Computer Vision Project

Due Date: November 12, 2025 Status:Posted

Computer Vision Programming Project: Urban Traffic Sign Recognition and Analysis System

Project Overview

This programming project challenges to develop a comprehensive computer vision system for analyzing urban traffic signs from real-world street scene imagery. Students will apply classical computer vision techniques, feature extraction methods, traditional machine learning classifiers, and modern deep learning approaches to build a robust traffic sign detection and recognition pipeline. The project uses the Mapillary Traffic Sign Dataset (https://www.mapillary.com/dataset/trafficsign) , which contains over 100,000 high-resolution images from diverse global locations with varying weather conditions, lighting, viewpoints, and camera sensors—making it an ideal testbed for advanced computer vision methods.

Dataset Description

Mapillary Traffic Sign Dataset specifications:

Size: 100,000+ high-resolution street scene images
Annotations: 320,000+ labeled traffic signs with bounding boxes
Classes: 300+ distinct traffic sign categories (students will focus on subset)
Diversity: Global coverage with images from multiple countries, weather conditions, times of day, and camera types
Annotation quality: Fully annotated bounding boxes with class labels
Access: Publicly available for academic use

The image dataset is available on ARC in /data/project/MSA8395/mapillary_traffic_sign_dataset

Project Requirements

Phase 1: Dataset Preparation, Preprocessing & Region Proposal

Timeline: Week 1

Part A: Dataset Curation and Exploration

Dataset Sampling: From the full Mapillary dataset, create a focused subset:
- Identify the 5 most frequent traffic sign classes
- Extract 100 images per class containing these signs
- Ensure balanced class distribution (or document imbalance strategy)
- Split data: 70% training, 15% validation, 15% test
Exploratory Analysis:
- Analyze class distributions and sign size variations
- Visualize sample images showing different conditions (weather, lighting, occlusion)
- Document challenges: scale variation, multiple signs per image, background complexity
- Examine bounding box annotations and prepare ground truth data

Deliverable: Dataset preparation script and exploratory analysis notebook with visualizations.

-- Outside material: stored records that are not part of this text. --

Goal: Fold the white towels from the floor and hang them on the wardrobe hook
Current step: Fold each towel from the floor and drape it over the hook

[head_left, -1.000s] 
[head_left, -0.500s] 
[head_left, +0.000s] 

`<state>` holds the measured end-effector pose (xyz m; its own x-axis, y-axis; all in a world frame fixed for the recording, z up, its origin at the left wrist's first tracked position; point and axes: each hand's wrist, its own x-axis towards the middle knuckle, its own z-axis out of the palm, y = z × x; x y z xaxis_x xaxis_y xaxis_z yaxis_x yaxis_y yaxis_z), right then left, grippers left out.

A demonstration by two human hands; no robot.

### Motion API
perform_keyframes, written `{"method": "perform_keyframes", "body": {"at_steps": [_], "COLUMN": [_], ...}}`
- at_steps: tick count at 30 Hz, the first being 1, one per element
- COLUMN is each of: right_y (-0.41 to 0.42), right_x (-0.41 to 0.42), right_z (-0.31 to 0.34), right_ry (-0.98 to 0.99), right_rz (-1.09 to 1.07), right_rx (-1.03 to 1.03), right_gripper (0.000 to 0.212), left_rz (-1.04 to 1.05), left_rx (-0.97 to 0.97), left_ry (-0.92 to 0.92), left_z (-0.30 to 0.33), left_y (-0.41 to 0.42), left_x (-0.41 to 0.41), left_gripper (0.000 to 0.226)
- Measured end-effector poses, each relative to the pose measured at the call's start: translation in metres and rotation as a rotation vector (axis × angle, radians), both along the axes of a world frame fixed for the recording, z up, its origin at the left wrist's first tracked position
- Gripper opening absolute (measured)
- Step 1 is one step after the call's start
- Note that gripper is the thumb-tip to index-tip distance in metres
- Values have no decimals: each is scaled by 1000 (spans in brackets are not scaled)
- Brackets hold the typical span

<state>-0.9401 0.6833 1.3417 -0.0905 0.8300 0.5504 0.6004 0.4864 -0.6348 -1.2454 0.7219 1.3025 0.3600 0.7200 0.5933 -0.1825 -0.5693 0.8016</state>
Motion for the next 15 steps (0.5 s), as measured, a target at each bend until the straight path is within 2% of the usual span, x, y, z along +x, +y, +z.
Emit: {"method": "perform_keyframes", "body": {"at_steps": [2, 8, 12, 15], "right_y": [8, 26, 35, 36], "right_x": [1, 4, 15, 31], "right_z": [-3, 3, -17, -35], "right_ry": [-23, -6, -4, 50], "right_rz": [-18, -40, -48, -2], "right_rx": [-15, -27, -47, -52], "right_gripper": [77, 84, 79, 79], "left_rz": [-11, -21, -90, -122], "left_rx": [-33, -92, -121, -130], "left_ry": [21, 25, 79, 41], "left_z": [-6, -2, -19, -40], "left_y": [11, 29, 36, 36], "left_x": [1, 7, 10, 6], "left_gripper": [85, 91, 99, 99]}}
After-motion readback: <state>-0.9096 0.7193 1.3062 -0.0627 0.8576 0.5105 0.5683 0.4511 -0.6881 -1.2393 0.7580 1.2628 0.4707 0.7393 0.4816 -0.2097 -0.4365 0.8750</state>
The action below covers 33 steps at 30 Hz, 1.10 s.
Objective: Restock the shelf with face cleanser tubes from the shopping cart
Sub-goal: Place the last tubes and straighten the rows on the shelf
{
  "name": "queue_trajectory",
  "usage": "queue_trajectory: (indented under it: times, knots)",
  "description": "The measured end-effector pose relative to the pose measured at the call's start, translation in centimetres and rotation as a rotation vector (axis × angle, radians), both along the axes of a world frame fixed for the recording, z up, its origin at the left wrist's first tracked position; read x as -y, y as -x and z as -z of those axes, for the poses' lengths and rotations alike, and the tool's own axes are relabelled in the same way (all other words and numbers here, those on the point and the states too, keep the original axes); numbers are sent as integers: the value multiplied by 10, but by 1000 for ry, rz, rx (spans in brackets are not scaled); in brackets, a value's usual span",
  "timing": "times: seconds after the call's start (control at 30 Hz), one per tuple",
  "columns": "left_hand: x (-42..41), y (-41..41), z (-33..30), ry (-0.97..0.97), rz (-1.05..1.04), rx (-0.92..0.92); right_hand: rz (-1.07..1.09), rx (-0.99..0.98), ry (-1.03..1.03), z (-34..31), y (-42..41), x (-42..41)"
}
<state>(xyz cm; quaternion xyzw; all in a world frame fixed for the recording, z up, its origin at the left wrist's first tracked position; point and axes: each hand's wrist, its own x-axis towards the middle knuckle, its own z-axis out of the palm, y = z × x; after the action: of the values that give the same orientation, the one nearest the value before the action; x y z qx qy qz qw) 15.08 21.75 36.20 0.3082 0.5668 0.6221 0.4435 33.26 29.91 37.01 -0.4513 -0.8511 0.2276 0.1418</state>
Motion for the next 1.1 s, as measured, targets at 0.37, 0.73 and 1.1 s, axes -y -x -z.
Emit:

Part B: Preprocessing Pipeline

Color Space Analysis: Convert images to RGB, HSV, and Lab color spaces. Analyze which color space best isolates traffic signs from complex urban backgrounds (sky, buildings, vegetation).
Image Enhancement:
- Implement adaptive histogram equalization (CLAHE) for lighting normalization
- Apply bilateral filtering for noise reduction while preserving edges
- Test preprocessing on challenging images (nighttime, shadows, rain)
Sign Region Extraction: Use bounding box annotations to extract sign regions. Implement padding strategy to include context around signs.
Standardization: Resize extracted signs to uniform dimensions (e.g., 64x64 or 128x128 pixels) while maintaining aspect ratio considerations.

Deliverable: Preprocessing pipeline that outputs enhanced, standardized sign images.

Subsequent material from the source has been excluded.